The meta-data file received by MFS client software 126 is then 
returned to SFS software 124 via the VFS interface 122. When the SFS 
software 124 receives the inode file, SFS software 124 then transfers the 
real-data through the NAS device drivers 130 of the client 106. These 
drivers 130 access one or more of the NAS devices 110 connected to the 
storage area network 104. The NAS device drivers 130 may consist of 
multiple layers of drivers. One layer may control single NAS devices 110 
and a higher layer may group single devices into logical NAS devices 110. 

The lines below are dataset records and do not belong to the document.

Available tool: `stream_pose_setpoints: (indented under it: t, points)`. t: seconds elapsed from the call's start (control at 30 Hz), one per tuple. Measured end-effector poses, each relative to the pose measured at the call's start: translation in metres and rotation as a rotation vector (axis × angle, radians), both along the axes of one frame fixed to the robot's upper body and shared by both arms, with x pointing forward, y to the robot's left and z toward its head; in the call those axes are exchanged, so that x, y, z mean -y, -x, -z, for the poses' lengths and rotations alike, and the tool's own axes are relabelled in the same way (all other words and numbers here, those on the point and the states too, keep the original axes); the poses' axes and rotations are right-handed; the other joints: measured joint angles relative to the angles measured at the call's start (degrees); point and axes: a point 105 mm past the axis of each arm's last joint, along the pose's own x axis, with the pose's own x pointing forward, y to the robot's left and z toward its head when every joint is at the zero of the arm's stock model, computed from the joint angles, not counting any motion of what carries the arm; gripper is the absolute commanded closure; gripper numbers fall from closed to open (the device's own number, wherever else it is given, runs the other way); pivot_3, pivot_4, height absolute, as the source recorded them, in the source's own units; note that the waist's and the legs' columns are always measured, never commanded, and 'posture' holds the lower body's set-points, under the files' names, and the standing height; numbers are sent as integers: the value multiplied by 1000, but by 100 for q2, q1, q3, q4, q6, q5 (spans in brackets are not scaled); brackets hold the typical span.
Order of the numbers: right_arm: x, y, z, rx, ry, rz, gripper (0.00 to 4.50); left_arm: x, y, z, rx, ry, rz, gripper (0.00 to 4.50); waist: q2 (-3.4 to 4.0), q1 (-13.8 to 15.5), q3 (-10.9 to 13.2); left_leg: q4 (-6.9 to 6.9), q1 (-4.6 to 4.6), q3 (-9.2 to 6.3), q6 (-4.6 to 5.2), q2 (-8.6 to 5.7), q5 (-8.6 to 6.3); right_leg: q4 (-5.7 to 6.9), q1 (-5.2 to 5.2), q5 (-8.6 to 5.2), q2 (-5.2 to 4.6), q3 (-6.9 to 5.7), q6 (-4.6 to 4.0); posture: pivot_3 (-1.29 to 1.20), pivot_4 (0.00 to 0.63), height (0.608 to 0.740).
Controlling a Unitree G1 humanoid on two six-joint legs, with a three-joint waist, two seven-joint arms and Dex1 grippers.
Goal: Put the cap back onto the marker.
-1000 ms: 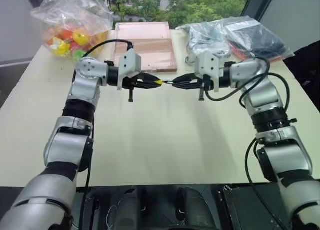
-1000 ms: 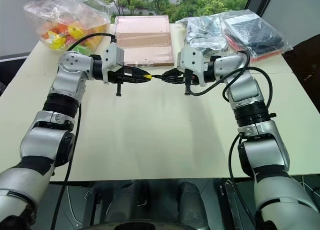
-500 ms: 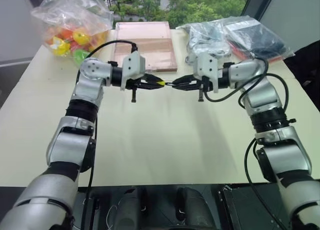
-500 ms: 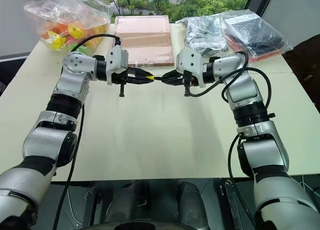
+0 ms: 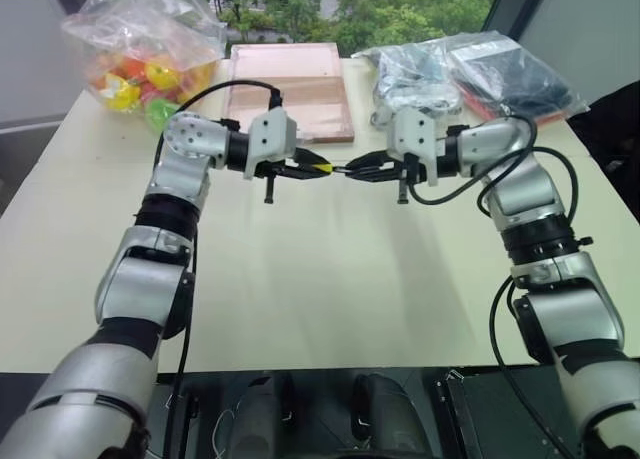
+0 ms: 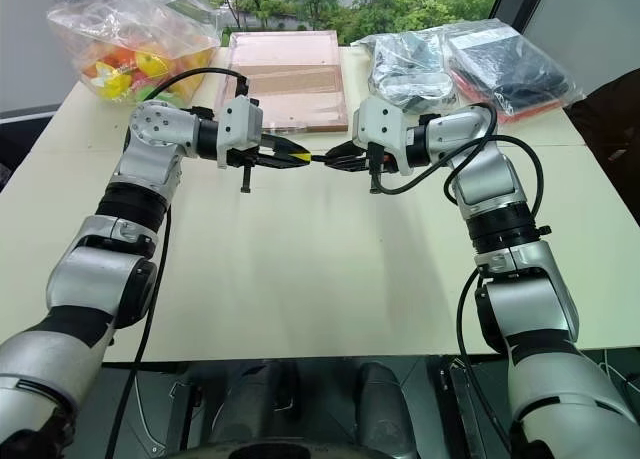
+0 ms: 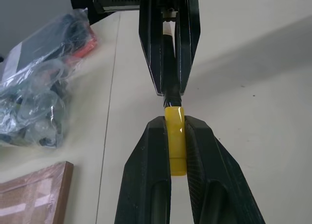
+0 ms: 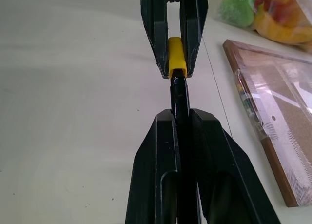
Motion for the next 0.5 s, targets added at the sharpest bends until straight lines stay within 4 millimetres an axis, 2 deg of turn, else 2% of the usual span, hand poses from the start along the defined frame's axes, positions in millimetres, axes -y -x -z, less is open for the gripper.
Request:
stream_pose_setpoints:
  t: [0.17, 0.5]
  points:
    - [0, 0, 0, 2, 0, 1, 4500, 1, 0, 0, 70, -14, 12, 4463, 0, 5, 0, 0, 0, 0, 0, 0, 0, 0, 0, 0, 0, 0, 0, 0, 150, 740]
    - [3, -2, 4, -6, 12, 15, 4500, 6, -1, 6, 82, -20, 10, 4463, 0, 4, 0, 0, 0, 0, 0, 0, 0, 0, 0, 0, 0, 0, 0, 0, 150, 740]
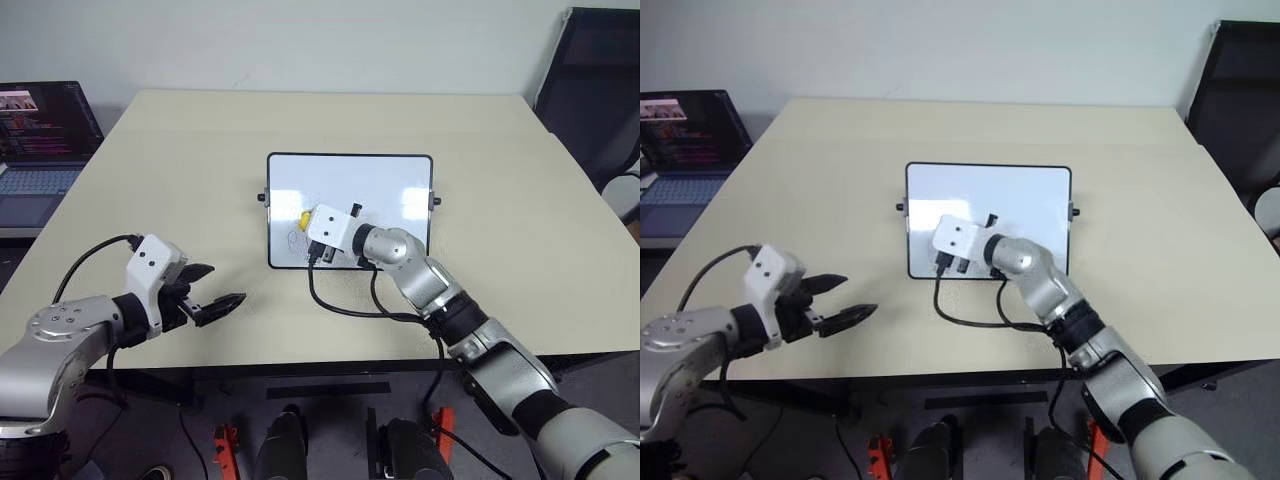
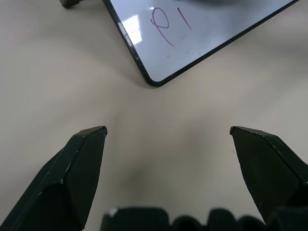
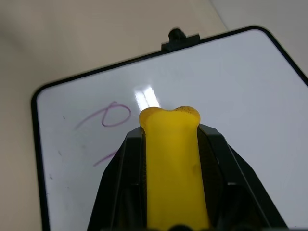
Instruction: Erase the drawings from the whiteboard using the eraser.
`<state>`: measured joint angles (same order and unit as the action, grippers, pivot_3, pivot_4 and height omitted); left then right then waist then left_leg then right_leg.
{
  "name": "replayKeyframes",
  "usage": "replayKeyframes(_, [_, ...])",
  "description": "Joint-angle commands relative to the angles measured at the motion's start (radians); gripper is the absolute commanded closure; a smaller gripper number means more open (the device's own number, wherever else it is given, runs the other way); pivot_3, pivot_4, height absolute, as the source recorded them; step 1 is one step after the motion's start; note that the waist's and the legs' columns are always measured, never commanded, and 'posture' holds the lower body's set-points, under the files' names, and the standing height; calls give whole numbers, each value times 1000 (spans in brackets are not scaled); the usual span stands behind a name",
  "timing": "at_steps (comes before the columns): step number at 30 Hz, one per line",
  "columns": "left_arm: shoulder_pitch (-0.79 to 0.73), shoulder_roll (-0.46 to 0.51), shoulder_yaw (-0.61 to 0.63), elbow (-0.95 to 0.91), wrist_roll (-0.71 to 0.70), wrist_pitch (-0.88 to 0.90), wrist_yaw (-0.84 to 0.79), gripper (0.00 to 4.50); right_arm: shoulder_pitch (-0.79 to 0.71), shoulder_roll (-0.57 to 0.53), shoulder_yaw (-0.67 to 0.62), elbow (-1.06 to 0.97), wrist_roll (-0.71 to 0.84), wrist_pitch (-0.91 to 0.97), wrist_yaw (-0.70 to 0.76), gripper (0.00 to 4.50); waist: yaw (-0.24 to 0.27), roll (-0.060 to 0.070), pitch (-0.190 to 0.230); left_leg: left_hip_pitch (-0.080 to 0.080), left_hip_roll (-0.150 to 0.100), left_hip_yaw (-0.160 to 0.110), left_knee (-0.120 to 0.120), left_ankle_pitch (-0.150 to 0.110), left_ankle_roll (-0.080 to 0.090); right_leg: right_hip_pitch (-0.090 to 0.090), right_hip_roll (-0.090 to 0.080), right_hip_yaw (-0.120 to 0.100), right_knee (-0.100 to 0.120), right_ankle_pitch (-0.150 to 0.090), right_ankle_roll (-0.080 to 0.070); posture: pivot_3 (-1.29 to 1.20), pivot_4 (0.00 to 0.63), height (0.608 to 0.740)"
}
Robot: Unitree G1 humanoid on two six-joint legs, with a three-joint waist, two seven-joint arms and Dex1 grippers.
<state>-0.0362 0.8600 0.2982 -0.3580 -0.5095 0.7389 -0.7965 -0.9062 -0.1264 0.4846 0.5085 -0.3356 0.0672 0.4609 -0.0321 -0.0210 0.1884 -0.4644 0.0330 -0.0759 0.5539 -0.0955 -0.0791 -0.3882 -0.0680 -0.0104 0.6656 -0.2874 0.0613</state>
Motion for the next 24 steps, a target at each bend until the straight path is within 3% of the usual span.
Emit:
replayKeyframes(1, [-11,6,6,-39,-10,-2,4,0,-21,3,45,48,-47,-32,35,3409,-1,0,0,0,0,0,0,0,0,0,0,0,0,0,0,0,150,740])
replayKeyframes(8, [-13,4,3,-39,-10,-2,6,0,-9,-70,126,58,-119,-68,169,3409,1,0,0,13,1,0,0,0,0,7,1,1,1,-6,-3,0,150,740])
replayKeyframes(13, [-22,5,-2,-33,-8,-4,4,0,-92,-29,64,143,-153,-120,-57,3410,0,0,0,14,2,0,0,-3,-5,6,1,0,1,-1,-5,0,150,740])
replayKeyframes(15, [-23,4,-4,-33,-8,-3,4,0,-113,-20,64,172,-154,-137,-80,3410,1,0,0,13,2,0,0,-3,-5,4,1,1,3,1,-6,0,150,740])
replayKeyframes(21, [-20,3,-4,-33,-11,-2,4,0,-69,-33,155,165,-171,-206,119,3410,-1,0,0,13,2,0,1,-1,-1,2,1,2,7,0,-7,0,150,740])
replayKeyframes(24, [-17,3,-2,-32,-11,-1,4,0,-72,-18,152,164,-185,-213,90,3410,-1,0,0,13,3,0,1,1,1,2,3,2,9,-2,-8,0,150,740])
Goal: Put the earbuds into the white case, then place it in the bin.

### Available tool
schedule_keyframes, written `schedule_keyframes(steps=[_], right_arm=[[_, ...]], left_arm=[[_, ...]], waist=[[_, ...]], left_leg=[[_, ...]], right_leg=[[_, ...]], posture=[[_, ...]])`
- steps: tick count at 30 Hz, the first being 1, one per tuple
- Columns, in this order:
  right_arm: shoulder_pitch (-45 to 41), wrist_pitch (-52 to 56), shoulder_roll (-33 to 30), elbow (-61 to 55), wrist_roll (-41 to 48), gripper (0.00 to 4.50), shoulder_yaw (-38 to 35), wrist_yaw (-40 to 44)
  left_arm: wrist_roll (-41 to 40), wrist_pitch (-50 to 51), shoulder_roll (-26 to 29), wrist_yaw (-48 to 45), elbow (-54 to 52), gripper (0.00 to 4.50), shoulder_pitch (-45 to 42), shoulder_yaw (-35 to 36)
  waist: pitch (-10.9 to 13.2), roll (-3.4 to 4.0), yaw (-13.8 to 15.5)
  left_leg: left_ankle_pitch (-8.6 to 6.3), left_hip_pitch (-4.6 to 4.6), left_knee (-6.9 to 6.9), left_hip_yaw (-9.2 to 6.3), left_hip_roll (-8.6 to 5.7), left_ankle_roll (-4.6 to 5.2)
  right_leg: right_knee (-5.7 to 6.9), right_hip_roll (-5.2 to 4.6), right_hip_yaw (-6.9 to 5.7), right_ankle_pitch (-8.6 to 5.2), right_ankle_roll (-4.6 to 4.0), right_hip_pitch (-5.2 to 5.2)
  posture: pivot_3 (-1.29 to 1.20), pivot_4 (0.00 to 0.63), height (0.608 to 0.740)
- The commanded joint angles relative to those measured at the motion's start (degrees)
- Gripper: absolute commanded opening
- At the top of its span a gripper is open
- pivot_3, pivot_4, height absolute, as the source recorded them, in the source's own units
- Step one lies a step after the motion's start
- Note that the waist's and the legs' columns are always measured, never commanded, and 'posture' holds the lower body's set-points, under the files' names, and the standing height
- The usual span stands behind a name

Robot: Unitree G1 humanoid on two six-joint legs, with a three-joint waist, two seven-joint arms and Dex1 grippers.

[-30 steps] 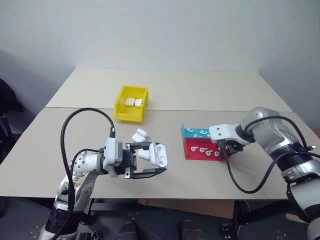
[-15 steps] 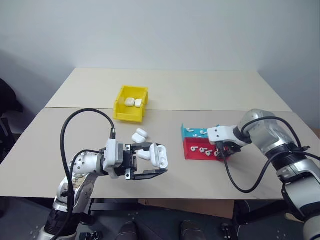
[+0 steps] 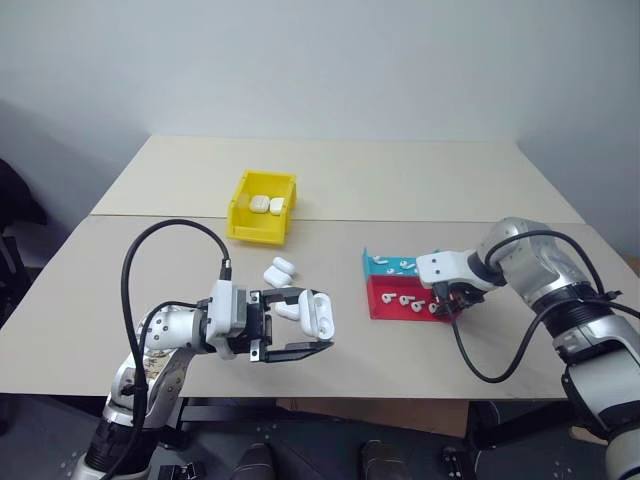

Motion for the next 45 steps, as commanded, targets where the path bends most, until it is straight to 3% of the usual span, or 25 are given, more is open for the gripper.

As seen in Figure 2, the meta-data path of the present invention is 
considerably longer than the real-data path. However, meta-data may be 
cached on the SFS client 106 or in the main memory of the MFS server 108 
through standard caching and consistency mechanisms built into the MFS 
client-server architecture. The SFS software 124 may cache real-data in 
SFS client 106 main memory, though SFS software 124 may bypass 
caching for large requests with no locality. SFS software 124 maintains 
real-data consistency by comparing the time data is cached with the 
modification time of the inode file retrieved from MFS server 108. If these 
times differ, the cached data is invalid. 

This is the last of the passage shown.